__WHAT TO DO__
Write out every line of the material exactly as it appears.

__EXTRACTED MATERIAL__

▬▬▬▬▬▬▬▬▬▬

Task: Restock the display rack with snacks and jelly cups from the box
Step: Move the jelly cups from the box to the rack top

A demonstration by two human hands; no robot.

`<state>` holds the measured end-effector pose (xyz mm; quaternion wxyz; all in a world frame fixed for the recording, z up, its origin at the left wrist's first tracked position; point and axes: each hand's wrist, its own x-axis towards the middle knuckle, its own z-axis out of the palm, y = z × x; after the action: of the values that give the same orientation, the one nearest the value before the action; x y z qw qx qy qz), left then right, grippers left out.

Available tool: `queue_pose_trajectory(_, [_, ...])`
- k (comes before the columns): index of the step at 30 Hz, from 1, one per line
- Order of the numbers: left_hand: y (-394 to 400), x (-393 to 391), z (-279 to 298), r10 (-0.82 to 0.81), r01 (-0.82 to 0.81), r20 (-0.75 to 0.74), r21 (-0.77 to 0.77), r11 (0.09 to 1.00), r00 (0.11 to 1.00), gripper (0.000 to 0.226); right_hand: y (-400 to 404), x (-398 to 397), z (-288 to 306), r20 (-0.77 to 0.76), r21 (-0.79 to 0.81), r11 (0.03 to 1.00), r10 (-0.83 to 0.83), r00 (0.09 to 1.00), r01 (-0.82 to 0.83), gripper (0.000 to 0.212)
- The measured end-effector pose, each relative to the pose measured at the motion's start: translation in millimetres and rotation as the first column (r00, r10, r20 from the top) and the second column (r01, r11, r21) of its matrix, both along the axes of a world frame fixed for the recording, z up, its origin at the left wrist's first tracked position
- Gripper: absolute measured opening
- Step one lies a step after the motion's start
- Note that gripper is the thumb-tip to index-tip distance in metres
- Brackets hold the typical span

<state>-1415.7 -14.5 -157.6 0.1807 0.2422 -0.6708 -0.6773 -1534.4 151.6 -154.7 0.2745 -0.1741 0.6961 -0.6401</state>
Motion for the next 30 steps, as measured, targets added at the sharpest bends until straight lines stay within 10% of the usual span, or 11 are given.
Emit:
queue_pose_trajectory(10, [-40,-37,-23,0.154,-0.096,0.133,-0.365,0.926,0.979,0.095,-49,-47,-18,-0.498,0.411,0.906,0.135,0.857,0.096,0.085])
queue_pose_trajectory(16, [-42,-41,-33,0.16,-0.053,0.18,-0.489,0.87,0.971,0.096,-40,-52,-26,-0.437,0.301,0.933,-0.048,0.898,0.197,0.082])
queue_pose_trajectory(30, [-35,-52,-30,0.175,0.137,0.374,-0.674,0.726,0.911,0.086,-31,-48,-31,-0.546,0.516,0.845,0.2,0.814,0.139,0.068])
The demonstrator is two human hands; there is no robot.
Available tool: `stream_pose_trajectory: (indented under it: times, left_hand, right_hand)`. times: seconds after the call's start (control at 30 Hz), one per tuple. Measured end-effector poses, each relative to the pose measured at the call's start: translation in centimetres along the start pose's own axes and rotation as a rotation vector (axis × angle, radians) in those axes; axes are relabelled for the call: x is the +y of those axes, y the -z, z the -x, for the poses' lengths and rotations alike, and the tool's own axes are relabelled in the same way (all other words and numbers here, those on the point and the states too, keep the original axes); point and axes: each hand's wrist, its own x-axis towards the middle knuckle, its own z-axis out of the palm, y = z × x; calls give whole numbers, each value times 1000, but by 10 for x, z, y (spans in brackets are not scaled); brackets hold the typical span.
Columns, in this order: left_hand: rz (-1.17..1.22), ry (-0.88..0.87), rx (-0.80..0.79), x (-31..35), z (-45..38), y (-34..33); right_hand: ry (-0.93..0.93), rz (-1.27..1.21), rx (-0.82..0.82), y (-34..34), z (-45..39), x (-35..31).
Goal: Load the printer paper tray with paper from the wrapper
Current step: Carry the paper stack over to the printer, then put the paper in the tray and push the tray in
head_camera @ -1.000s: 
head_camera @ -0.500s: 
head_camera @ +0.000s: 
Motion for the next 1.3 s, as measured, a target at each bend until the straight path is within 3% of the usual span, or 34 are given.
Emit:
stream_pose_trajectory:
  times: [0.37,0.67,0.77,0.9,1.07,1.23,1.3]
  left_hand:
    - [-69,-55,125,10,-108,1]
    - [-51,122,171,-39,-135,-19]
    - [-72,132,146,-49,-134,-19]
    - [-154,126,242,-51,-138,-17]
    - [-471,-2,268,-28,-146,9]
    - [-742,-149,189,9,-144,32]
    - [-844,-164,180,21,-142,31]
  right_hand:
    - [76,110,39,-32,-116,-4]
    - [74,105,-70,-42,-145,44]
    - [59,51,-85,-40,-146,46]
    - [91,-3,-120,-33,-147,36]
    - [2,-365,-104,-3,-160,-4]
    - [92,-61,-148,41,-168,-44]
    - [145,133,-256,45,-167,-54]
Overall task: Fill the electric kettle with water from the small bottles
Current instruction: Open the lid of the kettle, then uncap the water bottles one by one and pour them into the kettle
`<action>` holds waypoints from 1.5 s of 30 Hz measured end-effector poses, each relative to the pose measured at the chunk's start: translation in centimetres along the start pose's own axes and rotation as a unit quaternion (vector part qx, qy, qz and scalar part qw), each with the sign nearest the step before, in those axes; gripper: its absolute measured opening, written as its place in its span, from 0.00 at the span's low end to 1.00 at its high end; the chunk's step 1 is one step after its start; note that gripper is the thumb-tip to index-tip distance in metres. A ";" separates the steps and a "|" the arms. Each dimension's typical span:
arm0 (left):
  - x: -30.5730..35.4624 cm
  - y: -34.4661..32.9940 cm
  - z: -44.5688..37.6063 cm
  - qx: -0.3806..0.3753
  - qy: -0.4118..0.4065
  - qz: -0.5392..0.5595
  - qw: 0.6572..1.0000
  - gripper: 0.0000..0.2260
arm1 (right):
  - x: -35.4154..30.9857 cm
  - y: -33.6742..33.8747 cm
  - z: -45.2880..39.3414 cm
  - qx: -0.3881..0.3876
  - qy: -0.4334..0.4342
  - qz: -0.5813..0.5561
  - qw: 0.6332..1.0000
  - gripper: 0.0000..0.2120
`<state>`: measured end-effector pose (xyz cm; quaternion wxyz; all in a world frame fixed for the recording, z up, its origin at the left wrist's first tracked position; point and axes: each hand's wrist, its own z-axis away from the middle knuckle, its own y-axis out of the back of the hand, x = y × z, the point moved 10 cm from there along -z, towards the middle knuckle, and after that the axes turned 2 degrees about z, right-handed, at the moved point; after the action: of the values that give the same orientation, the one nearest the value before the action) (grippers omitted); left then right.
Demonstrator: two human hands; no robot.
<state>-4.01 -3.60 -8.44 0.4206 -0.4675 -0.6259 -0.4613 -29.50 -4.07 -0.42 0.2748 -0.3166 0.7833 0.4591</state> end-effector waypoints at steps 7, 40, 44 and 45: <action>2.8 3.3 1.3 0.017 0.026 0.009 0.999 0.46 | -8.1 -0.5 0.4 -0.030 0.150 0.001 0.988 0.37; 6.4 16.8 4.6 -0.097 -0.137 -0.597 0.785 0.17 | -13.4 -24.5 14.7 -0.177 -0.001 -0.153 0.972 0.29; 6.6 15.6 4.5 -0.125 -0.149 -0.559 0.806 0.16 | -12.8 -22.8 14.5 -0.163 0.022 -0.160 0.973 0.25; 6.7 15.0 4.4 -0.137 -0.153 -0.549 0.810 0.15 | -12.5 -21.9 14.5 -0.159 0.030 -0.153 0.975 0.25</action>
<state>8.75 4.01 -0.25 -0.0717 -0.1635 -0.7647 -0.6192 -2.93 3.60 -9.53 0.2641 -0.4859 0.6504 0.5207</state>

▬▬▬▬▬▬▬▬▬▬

__ANSWER TO THIS EXERCISE__
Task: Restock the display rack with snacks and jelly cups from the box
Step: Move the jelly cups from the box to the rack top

A demonstration by two human hands; no robot.

`<state>` holds the measured end-effector pose (xyz mm; quaternion wxyz; all in a world frame fixed for the recording, z up, its origin at the left wrist's first tracked position; point and axes: each hand's wrist, its own x-axis towards the middle knuckle, its own z-axis out of the palm, y = z × x; after the action: of the values that give the same orientation, the one nearest the value before the action; x y z qw qx qy qz), left then right, grippers left out.

Available tool: `queue_pose_trajectory(_, [_, ...])`
- k (comes before the columns): index of the step at 30 Hz, from 1, one per line
- Order of the numbers: left_hand: y (-394 to 400), x (-393 to 391), z (-279 to 298), r10 (-0.82 to 0.81), r01 (-0.82 to 0.81), r20 (-0.75 to 0.74), r21 (-0.77 to 0.77), r11 (0.09 to 1.00), r00 (0.11 to 1.00), gripper (0.000 to 0.226); right_hand: y (-400 to 404), x (-398 to 397), z (-288 to 306), r20 (-0.77 to 0.76), r21 (-0.79 to 0.81), r11 (0.03 to 1.00), r10 (-0.83 to 0.83), r00 (0.09 to 1.00), r01 (-0.82 to 0.83), gripper (0.000 to 0.212)
- The measured end-effector pose, each relative to the pose measured at the motion's start: translation in millimetres and rotation as the first column (r00, r10, r20 from the top) and the second column (r01, r11, r21) of its matrix, both along the axes of a world frame fixed for the recording, z up, its origin at the left wrist's first tracked position
- Gripper: absolute measured opening
- Step one lies a step after the motion's start
- Note that gripper is the thumb-tip to index-tip distance in metres
- Brackets hold the typical span

<state>-1415.7 -14.5 -157.6 0.1807 0.2422 -0.6708 -0.6773 -1534.4 151.6 -154.7 0.2745 -0.1741 0.6961 -0.6401</state>
Motion for the next 30 steps, as measured, targets added at the sharpest bends until straight lines stay within 10% of the usual span, or 11 are given.
Emit:
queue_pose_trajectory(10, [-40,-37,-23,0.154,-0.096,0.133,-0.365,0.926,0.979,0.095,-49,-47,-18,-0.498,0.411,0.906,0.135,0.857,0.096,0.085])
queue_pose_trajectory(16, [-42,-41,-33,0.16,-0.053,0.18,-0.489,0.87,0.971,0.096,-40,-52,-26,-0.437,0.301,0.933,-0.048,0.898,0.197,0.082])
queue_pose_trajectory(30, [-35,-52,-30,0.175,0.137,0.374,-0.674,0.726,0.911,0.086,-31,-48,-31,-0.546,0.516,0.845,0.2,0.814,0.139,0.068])
The demonstrator is two human hands; there is no robot.
Available tool: `stream_pose_trajectory: (indented under it: times, left_hand, right_hand)`. times: seconds after the call's start (control at 30 Hz), one per tuple. Measured end-effector poses, each relative to the pose measured at the call's start: translation in centimetres along the start pose's own axes and rotation as a rotation vector (axis × angle, radians) in those axes; axes are relabelled for the call: x is the +y of those axes, y the -z, z the -x, for the poses' lengths and rotations alike, and the tool's own axes are relabelled in the same way (all other words and numbers here, those on the point and the states too, keep the original axes); point and axes: each hand's wrist, its own x-axis towards the middle knuckle, its own z-axis out of the palm, y = z × x; calls give whole numbers, each value times 1000, but by 10 for x, z, y (spans in brackets are not scaled); brackets hold the typical span.
Columns, in this order: left_hand: rz (-1.17..1.22), ry (-0.88..0.87), rx (-0.80..0.79), x (-31..35), z (-45..38), y (-34..33); right_hand: ry (-0.93..0.93), rz (-1.27..1.21), rx (-0.82..0.82), y (-34..34), z (-45..39), x (-35..31).
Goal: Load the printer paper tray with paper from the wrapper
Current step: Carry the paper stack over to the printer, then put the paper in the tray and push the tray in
head_camera @ -1.000s: 
head_camera @ -0.500s: 
head_camera @ +0.000s: 
Motion for the next 1.3 s, as measured, a target at each bend until the straight path is within 3% of the usual span, or 34 are given.
Emit:
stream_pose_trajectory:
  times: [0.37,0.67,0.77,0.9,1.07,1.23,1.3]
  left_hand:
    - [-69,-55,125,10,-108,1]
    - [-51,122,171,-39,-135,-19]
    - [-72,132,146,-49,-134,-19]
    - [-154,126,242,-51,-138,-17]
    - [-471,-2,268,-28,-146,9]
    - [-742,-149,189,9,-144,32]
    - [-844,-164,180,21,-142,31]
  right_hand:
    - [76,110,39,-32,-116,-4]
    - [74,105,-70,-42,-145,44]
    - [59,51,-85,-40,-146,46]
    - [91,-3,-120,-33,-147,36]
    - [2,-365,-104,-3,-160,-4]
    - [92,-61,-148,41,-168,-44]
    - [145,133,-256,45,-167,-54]
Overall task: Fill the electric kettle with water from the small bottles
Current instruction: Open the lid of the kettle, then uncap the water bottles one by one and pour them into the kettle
`<action>` holds waypoints from 1.5 s of 30 Hz measured end-effector poses, each relative to the pose measured at the chunk's start: translation in centimetres along the start pose's own axes and rotation as a unit quaternion (vector part qx, qy, qz and scalar part qw), each with the sign nearest the step before, in those axes; gripper: its absolute measured opening, written as its place in its span, from 0.00 at the span's low end to 1.00 at its high end; the chunk's step 1 is one step after its start; note that gripper is the thumb-tip to index-tip distance in metres. A ";" separates the steps and a "|" the arms. Each dimension's typical span:
arm0 (left):
  - x: -30.5730..35.4624 cm
  - y: -34.4661..32.9940 cm
  - z: -44.5688..37.6063 cm
  - qx: -0.3806..0.3753
  - qy: -0.4118..0.4065
  - qz: -0.5392..0.5595
  - qw: 0.6572..1.0000
  - gripper: 0.0000..0.2260
arm1 (right):
  - x: -35.4154..30.9857 cm
  - y: -33.6742..33.8747 cm
  - z: -45.2880..39.3414 cm
  - qx: -0.3881..0.3876
  - qy: -0.4334..0.4342
  - qz: -0.5813..0.5561
  - qw: 0.6332..1.0000
  - gripper: 0.0000..0.2120
`<state>`: measured end-effector pose (xyz cm; quaternion wxyz; all in a world frame fixed for the recording, z up, its origin at the left wrist's first tracked position; point and axes: each hand's wrist, its own z-axis away from the middle knuckle, its own y-axis out of the back of the hand, x = y × z, the point moved 10 cm from there along -z, towards the middle knuckle, and after that the axes turned 2 degrees about z, right-handed, at the moved point; after the action: of the values that give the same orientation, the one nearest the value before the action) (grippers omitted); left then right.
Demonstrator: two human hands; no robot.
<state>-4.01 -3.60 -8.44 0.4206 -0.4675 -0.6259 -0.4613 -29.50 -4.07 -0.42 0.2748 -0.3166 0.7833 0.4591</state> end-effector waypoints at steps 7, 40, 44 and 45: <action>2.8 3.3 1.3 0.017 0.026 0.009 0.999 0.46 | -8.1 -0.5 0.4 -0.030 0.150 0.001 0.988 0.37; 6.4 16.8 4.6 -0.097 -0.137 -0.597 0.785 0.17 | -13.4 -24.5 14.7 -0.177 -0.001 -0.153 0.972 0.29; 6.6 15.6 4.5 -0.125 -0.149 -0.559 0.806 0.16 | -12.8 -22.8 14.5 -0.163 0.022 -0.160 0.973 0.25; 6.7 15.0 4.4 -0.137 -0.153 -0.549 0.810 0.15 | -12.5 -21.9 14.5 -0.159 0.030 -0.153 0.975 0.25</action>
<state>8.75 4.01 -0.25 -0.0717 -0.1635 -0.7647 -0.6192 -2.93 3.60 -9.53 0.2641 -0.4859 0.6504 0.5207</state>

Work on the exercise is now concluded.